• _WORK REQUEST_
Keep the pictures out. Write out every line of the listing exactly.
== Segment start ==
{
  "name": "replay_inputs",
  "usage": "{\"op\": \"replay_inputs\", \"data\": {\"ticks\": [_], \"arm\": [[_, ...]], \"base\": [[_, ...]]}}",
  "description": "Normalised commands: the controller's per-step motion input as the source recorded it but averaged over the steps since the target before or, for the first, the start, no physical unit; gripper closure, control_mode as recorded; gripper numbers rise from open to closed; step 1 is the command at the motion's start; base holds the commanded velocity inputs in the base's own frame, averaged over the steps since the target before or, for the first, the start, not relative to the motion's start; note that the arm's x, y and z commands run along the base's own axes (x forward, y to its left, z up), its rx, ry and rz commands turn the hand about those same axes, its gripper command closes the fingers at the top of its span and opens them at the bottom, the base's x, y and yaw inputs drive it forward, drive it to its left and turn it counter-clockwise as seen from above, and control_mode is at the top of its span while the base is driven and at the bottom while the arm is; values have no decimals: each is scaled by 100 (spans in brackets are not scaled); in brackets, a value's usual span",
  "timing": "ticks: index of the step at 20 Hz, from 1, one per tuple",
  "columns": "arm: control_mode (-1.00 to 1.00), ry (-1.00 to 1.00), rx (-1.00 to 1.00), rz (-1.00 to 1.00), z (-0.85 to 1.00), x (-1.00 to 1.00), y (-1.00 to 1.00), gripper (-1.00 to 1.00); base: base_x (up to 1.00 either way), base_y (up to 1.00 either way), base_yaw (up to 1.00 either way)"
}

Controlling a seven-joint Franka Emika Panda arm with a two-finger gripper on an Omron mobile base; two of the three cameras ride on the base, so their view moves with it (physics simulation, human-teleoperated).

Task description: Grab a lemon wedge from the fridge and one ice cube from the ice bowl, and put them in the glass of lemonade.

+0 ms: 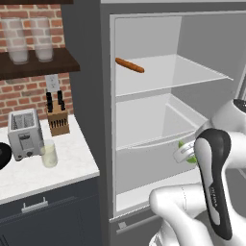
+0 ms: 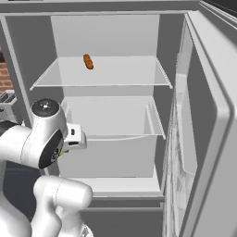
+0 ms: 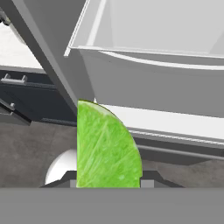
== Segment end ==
• _WRITTEN ANSWER_
{
  "name": "replay_inputs",
  "usage": "{\"op\": \"replay_inputs\", \"data\": {\"ticks\": [_], \"arm\": [[_, ...]], \"base\": [[_, ...]]}}",
  "description": "Normalised commands: the controller's per-step motion input as the source recorded it but averaged over the steps since the target before or, for the first, the start, no physical unit; gripper closure, control_mode as recorded; gripper numbers rise from open to closed; step 1 is the command at the motion's start; base holds the commanded velocity inputs in the base's own frame, averaged over the steps since the target before or, for the first, the start, not relative to the motion's start; note that the arm's x, y and z commands run along the base's own axes (x forward, y to its left, z up), its rx, ry and rz commands turn the hand about those same axes, its gripper command closes the fingers at the top of its span and opens them at the bottom, the base's x, y and yaw inputs drive it forward, drive it to its left and turn it counter-clockwise as seen from above, and control_mode is at the top of its span while the base is driven and at the bottom while the arm is; values have no decimals: each is scaled by 100 (spans in brackets are not scaled); in brackets, a value's usual span",
  "timing": "ticks: index of the step at 20 Hz, from 1, one per tuple",
  "columns": "arm: control_mode (-1.00 to 1.00), ry (-1.00 to 1.00), rx (-1.00 to 1.00), rz (-1.00 to 1.00), z (-0.85 to 1.00), x (-1.00 to 1.00), y (-1.00 to 1.00), gripper (-1.00 to 1.00); base: base_x (up to 1.00 either way), base_y (up to 1.00 either way), base_yaw (up to 1.00 either way)"
}

Controlling a seven-joint Franka Emika Panda arm with a two-finger gripper on an Omron mobile base; two of the three cameras ride on the base, so their view moves with it (physics simulation, human-teleoperated).

Task description: Grab a lemon wedge from the fridge and one ice cube from the ice bowl, and put them in the glass of lemonade.

+0 ms: 
+0 ms: 
+0 ms: 

The exercise is done; no more work remains.